Flachboden-Chassis
Ein Flachboden-Chassis ist nur bei frontgetriebenen Fahrzeugen möglich. Es ist das Fahrgestell eines Serien-Kastenwagen, ohne Dach und Seitenwände, ab der B-Säule. Das Fahrgestell besteht aus Längs- und Querträgern und den tiefgezogenen profilierten Bodenblechen.
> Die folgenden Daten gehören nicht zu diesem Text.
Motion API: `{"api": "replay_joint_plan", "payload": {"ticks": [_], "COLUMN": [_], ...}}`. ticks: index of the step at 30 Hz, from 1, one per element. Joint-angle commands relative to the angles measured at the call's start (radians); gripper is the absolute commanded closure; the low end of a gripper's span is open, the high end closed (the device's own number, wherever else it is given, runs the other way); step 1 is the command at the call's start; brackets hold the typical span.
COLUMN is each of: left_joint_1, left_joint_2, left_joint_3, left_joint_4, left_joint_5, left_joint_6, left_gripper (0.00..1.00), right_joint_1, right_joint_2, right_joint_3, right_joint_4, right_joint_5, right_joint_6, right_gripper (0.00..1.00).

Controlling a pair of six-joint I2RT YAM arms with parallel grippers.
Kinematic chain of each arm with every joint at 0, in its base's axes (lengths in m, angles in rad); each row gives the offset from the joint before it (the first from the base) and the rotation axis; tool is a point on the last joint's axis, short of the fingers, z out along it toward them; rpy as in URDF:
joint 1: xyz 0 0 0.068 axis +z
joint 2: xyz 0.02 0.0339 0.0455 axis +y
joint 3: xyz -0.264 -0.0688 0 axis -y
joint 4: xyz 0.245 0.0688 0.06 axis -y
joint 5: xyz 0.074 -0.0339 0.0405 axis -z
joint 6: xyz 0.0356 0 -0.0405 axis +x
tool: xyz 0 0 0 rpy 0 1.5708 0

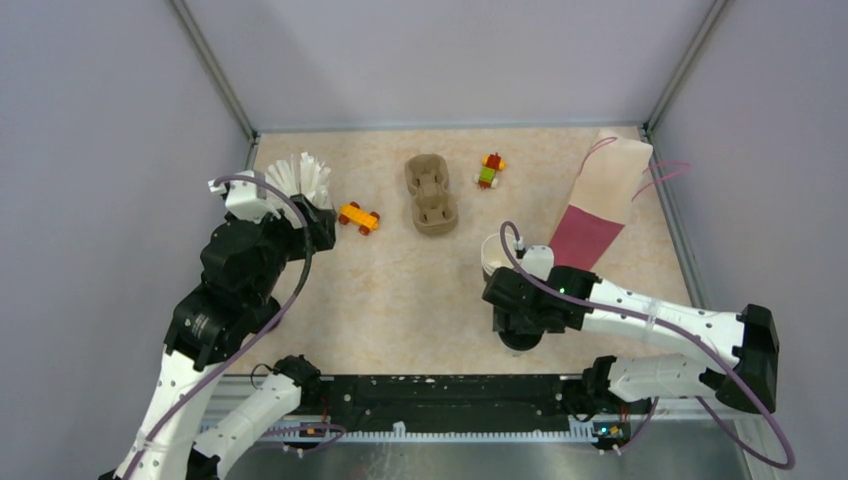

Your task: Pack the takeout coffee

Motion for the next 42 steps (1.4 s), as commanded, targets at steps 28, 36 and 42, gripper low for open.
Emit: {"api": "replay_joint_plan", "payload": {"ticks": [28,36,42], "left_joint_1": [-0.003,-0.003,-0.003], "left_joint_2": [0.086,0.140,0.140], "left_joint_3": [0.063,0.099,0.091], "left_joint_4": [-0.062,-0.132,-0.141], "left_joint_5": [0.011,0.155,0.216], "left_joint_6": [-0.039,-0.045,-0.099], "left_gripper": [0.01,0.01,0.01], "right_joint_1": [-0.020,-0.294,-0.568], "right_joint_2": [0.134,0.251,0.305], "right_joint_3": [0.515,0.937,1.085], "right_joint_4": [-0.143,-0.190,-0.188], "right_joint_5": [0.060,0.106,0.092], "right_joint_6": [-0.201,-0.468,-0.661], "right_gripper": [0.14,0.23,0.34]}}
Aufgrund des fehlenden Aufbauträgers wie beim konventionellen Fahrgestell müssen die Seitenwände des Wohnmobilaufbaus eine stabilisierende Rolle übernehmen. Eine weitere Stabilisierung kann durch die vollflächige Verklebung des Aufbaubodens mit dem Blechboden des Flachbodenchassis erreicht werden.
Tiefrahmen
An Fahrerhäuser der Basisfahrzeughersteller wird ein Rahmen aus verzinkten, profilierten und verschraubten Blechpressteilen möglichst tief liegend angeflanscht. Die serienmäßige Hinterachse wird durch eine Einzelradaufhängung ersetzt. Tiefrahmen haben deutliche Vorteile: Durch die verzinkten und verschraubten Blechteile sind diese Rahmen in Bezug auf Korrosion nahezu unbegrenzt haltbar. Durch die sehr niedrige Einstiegshöhe lassen sich auch Wohnmobile mit Doppelboden bauen, welcher zur Isolierung dient und damit die Wintertauglichkeit erhöht.
Serienrahmen
Der Serienrahmen (auch Leiterrahmen genannt) ist für alle Fahrzeuge geeignet. Er wird in Serie als Fahrgestell gebaut und ist für Front- oder Heckantrieb gleichermaßen geeignet.